BEGIN

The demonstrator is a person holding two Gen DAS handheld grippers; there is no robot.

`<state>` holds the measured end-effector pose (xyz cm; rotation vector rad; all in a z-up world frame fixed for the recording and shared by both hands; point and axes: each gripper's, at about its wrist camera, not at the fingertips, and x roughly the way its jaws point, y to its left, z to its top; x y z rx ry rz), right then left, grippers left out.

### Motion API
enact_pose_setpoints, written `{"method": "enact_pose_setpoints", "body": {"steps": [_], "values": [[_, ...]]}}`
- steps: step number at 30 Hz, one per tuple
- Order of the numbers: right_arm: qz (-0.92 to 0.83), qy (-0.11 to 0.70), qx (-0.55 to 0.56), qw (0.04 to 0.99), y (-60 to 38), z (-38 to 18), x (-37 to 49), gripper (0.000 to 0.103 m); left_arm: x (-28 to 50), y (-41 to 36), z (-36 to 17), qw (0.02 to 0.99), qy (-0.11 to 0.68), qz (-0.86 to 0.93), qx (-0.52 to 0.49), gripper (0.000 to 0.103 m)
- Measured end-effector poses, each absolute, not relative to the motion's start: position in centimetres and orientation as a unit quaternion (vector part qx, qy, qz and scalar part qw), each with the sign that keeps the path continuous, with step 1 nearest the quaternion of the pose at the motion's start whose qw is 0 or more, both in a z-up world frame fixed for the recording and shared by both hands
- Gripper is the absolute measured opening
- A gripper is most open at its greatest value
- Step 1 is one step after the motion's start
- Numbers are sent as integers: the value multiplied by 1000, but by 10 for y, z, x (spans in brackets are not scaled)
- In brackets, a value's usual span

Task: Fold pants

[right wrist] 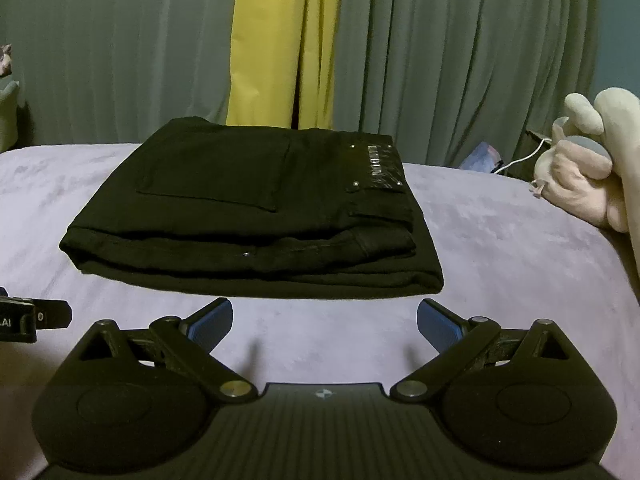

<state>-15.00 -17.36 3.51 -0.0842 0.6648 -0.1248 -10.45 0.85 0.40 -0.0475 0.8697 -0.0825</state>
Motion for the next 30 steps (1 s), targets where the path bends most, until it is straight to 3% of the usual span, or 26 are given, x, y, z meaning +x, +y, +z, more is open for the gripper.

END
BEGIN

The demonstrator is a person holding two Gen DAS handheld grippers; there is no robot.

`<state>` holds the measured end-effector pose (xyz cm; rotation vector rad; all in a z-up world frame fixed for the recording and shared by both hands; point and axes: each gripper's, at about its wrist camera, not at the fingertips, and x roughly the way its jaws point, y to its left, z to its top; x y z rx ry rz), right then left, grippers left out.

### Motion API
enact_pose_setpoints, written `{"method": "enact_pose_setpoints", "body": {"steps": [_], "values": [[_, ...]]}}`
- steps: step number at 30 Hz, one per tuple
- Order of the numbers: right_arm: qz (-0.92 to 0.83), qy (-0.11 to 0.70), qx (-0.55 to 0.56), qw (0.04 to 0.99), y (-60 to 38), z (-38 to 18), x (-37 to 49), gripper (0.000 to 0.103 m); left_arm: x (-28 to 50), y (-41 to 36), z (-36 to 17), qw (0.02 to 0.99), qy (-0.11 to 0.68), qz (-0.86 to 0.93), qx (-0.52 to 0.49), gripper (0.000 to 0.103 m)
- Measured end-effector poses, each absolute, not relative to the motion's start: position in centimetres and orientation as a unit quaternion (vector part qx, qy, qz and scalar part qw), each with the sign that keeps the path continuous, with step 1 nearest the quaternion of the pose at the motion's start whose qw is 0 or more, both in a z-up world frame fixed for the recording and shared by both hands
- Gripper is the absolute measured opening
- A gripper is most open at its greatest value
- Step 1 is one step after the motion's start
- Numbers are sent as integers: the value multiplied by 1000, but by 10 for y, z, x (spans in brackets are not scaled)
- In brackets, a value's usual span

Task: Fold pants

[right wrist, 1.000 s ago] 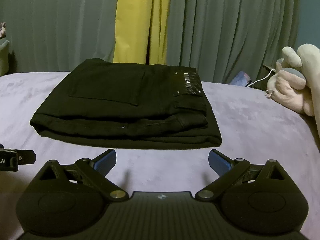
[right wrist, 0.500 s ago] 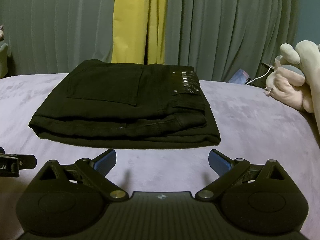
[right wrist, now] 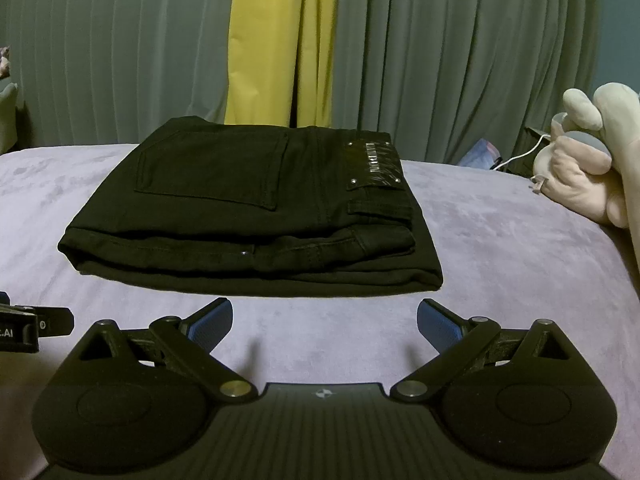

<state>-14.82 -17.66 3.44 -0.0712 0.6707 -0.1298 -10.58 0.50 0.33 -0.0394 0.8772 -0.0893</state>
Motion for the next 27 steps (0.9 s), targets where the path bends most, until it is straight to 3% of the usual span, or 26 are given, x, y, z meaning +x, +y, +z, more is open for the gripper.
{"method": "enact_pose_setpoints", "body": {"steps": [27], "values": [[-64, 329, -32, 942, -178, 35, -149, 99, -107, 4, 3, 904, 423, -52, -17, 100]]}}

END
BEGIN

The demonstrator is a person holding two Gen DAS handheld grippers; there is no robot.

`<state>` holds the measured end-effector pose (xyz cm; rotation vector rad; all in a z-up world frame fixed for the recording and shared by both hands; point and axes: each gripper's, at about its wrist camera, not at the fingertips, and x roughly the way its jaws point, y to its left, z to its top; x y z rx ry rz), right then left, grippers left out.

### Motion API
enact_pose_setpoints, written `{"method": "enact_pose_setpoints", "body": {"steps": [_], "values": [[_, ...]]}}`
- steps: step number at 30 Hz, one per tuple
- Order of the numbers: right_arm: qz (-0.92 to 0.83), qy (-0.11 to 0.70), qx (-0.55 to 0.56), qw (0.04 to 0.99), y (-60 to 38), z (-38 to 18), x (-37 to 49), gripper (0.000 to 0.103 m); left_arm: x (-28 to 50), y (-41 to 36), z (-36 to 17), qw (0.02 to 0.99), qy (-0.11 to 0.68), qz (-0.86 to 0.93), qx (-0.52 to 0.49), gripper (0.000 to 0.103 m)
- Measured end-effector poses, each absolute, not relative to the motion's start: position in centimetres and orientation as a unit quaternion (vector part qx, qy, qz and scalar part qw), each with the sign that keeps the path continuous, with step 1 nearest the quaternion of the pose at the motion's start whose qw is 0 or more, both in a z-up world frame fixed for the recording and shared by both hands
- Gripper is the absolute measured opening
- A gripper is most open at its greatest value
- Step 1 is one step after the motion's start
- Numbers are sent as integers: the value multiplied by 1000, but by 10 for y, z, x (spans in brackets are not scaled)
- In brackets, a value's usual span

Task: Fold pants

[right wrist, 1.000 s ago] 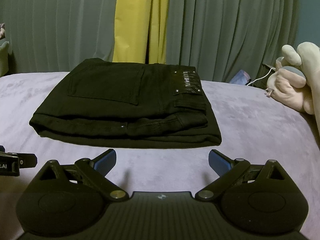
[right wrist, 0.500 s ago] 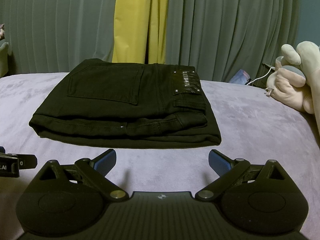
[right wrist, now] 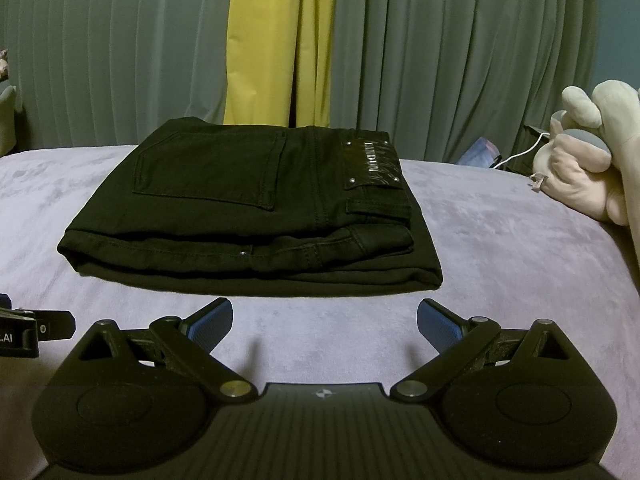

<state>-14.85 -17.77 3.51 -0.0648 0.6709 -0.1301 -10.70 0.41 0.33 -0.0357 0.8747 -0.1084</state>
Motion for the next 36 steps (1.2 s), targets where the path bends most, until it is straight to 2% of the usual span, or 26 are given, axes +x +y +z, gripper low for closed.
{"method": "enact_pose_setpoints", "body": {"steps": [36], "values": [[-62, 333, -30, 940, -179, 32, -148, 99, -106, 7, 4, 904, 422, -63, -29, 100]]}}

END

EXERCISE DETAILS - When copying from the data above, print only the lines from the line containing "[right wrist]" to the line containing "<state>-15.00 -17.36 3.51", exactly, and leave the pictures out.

SOLUTION FOR THIS PROBLEM -
[right wrist] 

<state>-15.00 -17.36 3.51 -0.0842 0.6648 -0.1248 -10.45 0.85 0.40 -0.0475 0.8697 -0.0825</state>

Nothing else is required to complete this exercise.